A spokesperson of the British Prime Minister Rishi Sunak on Wednesday said that the BBC is an independent organisation amid widespread Hindutva campaign and state crackdown in India against its documentary on PM Modi and his leadership during 2002 Gujarat Muslim genocide and anti-Muslim violence.
The two episodes of the documentary, titled India: The Modi Question, were released on January 17 and January 24.
“The BBC is independent in its output and we would stress that we continue to regard India as an incredibly important international partner,” the spokesperson said in response to a question about India’s criticism against the documentary, PTI reported.

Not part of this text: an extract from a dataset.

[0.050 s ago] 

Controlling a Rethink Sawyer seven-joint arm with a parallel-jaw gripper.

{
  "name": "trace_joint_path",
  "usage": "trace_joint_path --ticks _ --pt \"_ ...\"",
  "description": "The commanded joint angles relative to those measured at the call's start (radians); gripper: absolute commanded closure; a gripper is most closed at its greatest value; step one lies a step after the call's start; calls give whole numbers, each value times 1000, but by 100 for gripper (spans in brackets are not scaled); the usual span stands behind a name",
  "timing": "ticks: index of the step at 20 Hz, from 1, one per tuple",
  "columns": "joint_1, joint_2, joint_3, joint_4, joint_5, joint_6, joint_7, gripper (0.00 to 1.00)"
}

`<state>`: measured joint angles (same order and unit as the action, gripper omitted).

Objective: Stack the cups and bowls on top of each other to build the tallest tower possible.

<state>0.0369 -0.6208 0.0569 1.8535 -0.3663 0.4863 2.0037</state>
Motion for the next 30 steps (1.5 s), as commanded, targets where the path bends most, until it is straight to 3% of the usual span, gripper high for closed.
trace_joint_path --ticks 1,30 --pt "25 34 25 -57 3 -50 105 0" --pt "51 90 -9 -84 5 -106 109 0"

“We’ll be investing heavily in our relationship with India over the coming decades and we’re confident it will only go from strength to strength,” the spokesperson said.
India’s Ministry of External Affairs had said that the documentary lacked objectivity and portrayed portray a “blatant colonial mindset”.

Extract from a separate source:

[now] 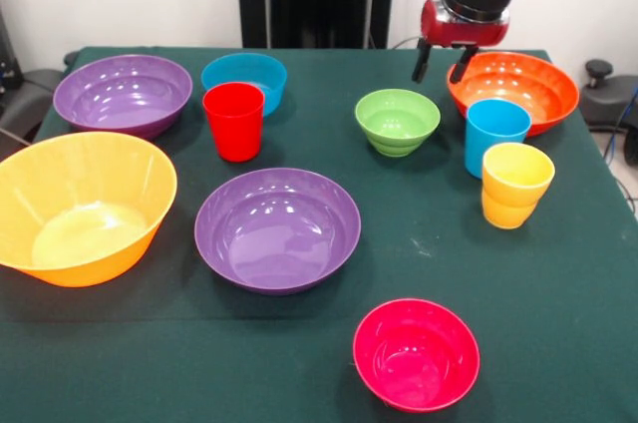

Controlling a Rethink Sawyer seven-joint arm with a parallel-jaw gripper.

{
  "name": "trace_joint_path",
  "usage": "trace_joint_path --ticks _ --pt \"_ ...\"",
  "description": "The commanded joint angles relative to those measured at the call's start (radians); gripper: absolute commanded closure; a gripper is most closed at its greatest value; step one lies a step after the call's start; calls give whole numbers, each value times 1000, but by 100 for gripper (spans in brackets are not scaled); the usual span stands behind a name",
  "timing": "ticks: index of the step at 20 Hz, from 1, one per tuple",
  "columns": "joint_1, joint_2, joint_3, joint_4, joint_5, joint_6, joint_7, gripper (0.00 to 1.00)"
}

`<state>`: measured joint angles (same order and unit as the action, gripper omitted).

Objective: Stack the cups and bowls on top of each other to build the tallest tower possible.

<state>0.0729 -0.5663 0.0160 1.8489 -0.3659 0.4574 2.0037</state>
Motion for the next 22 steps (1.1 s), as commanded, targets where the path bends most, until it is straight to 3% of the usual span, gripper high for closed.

The Union government had directed YouTube and Twitter to remove links sharing snippets from the documentary. However, attempts to screen the documentary were made across India in streets and campuses including the University of Hyderabad, Jawaharlal Nehru University, Pondicherry University, Ambedkar University, Jamia Millia Islamia University, Tata Institute of Social Sciences in Mumbai and the Presidency University in Kolkata.